Hi,
I need to work with a very large data table on impala.
Incremental refresh works fine but then the problem I m facing is the initial load.
We need Rolling 1 year data in this table and this can be very large (we only have 2 months data in the impala table)
Workspace was upgraded to P2 premium capacity recently and we cannot upgrade for a new plan as of now.
No other query is being executed in this workspace at the time of refresh. So I need a workaround which can help me load the large amount of data on first load.
I tried the below approach....
1. I created a static table with one column containing Business units (Filter criteria for resultset)
2. Created function that queries for the filtered data and invoked it as a custom column (Works fine without incr refresh)
3. Enabled incremental refresh on a datetime column which was part of the result set... and I get an error shown below
Error: PipelineException: Access was denied. .. RootActivityId = b7f50a68-a02d-41f0-875d-9e23052b6000.Param1 = PipelineException: Access was denied. Request ID: 55c5e57a-ea3c-5fd8-6f84-c66617914a9d.

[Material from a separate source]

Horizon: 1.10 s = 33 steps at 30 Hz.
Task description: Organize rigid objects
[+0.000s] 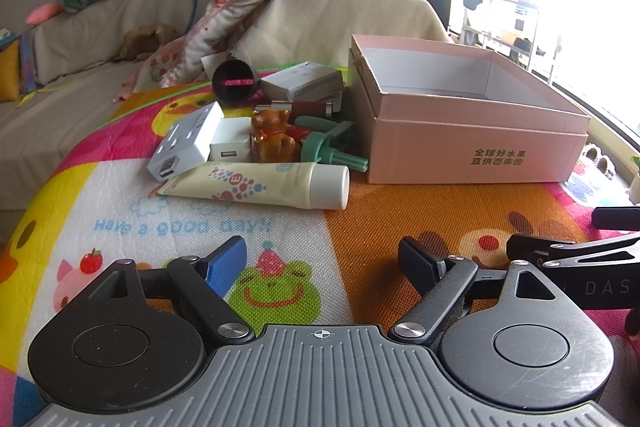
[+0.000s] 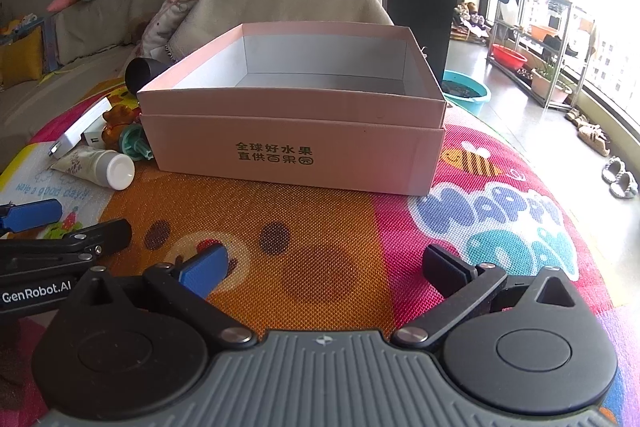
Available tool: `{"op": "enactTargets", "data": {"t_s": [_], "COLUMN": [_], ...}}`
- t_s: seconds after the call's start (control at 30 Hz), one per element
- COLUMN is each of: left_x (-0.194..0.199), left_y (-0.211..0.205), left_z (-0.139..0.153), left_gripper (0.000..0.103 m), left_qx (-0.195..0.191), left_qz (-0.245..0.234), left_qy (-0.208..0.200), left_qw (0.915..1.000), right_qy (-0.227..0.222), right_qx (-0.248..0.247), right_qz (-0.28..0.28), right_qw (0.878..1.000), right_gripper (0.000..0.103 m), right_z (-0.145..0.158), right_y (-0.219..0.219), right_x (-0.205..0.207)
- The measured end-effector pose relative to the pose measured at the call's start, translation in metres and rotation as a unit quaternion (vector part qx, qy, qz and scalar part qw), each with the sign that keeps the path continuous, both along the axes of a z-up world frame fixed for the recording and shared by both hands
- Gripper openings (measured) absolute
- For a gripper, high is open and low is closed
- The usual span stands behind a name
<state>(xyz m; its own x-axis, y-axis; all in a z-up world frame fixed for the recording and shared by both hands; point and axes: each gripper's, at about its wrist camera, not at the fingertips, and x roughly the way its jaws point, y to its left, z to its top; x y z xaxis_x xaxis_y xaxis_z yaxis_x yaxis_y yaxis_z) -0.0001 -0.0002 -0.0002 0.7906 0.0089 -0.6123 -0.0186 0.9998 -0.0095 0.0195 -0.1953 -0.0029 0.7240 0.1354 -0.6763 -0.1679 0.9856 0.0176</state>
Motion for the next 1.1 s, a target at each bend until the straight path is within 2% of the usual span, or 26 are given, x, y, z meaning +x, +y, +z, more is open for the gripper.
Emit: {"op": "enactTargets", "data": {"t_s": [0.1,0.2,0.33,0.37,0.47,0.57,0.63,0.8,0.83,0.87,0.93,1.03,1.1], "left_x": [-0.001,-0.007,-0.013,-0.007,0.038,0.077,0.092,0.109,0.11,0.11,0.107,0.082,0.056], "left_y": [0.001,0.011,0.046,0.058,0.102,0.131,0.14,0.141,0.139,0.138,0.136,0.132,0.132], "left_z": [0.001,0.009,0.048,0.057,0.063,0.04,0.026,0.014,0.014,0.014,0.015,0.02,0.025], "left_gripper": [0.086,0.082,0.082,0.082,0.082,0.08,0.08,0.076,0.062,0.053,0.053,0.053,0.053], "left_qx": [-0.004,-0.039,-0.036,-0.041,-0.088,-0.13,-0.144,-0.136,-0.134,-0.137,-0.144,-0.149,-0.158], "left_qz": [-0.002,-0.017,0.009,0.017,0.028,0.048,0.055,0.05,0.043,0.034,0.021,-0.001,-0.019], "left_qy": [-0.002,-0.016,-0.098,-0.105,-0.047,0.008,0.027,0.016,0.013,0.007,0.009,-0.008,-0.025], "left_qw": [1.0,0.999,0.9945,0.9935,0.9947,0.9903,0.9876,0.9894,0.9899,0.99,0.9894,0.9888,0.9869], "right_qy": [0.01,0.016,0.022,0.022,0.025,0.024,0.021,0.019,0.019,0.017,0.005,-0.05,-0.062], "right_qx": [-0.003,-0.009,-0.01,-0.011,-0.011,-0.009,-0.009,-0.008,-0.009,-0.01,-0.019,-0.029,-0.024], "right_qz": [0.007,0.012,0.024,0.026,0.033,0.036,0.04,0.049,0.055,0.064,0.086,0.106,0.123], "right_qw": [1.0,1.0,0.999,0.999,0.999,0.999,0.999,0.999,0.998,0.998,0.996,0.993,0.99], "right_gripper": [0.103,0.103,0.103,0.103,0.103,0.103,0.103,0.103,0.101,0.092,0.085,0.085,0.085], "right_z": [0.001,0.001,0.002,0.002,0.002,0.002,0.002,0.003,0.004,0.007,0.017,0.053,0.079], "right_y": [0.0,0.001,0.001,0.001,0.0,-0.001,-0.002,-0.002,0.0,0.002,0.01,0.029,0.045], "right_x": [0.002,0.004,0.007,0.008,0.009,0.009,0.008,0.006,0.006,0.006,0.009,0.022,0.041]}}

Note: While I can create separate table (BU wise an laod this data with incr refresh and then append these tables. I would like to avoid creating multiple tables. I m also inteersted to know the reason for failure in the above approach.
Final Output Query:
let
Source = Table.FromRows(Json.Document(Binary.Decompress(Binary.FromText("i45WcjM0UIrVAdGGUNoIShuDaXeovDtU3h0q7w6V94DKe0HlvaF8bzjfCEoD1ccCAA==", BinaryEncoding.Base64), Compression.Deflate)), let _t = ((type nullable text) meta [Serialized.Text = true]) in type table [busunit = _t]),
#"Added custom" = Table.AddColumn(Source, "Custom", each Query([busunit])),
#"Expanded Custom" = Table.ExpandTableColumn(#"Added custom", "Custom", {"calday"}, {"calday"}),
#"Transform columns" = Table.TransformColumnTypes(#"Expanded Custom", {{"calday", type datetime}}),
#"Replace errors" = Table.ReplaceErrorValues(#"Transform columns", {{"calday", null}}),
#"Table-63616C646179-autogenerated_for_incremental_refresh" = Table.SelectRows(#"Replace errors", each DateTime.From([calday]) >= RangeStart and DateTime.From([calday]) < RangeEnd)
in
#"Table-63616C646179-autogenerated_for_incremental_refresh"
Get Query (Function):
let
Query = (BU as text) => let
DB = Impala.Database(@Server),
Schema = DB{[Name = "MySchema", Kind = "Schema"]}[Data],
Data = Schema{[Name = "MyTable", Kind = "Table"]}[Data],
#"Filtered rows" = Table.SelectRows(Data, each [busunit] = BU),
#"Removed other columns" = Table.SelectColumns(#"Filtered rows", {"calday"}),
#"Removed duplicates" = Table.Distinct(#"Removed other columns")
in
#"Removed duplicates"
in
Query
Thanks & regards,
Mannu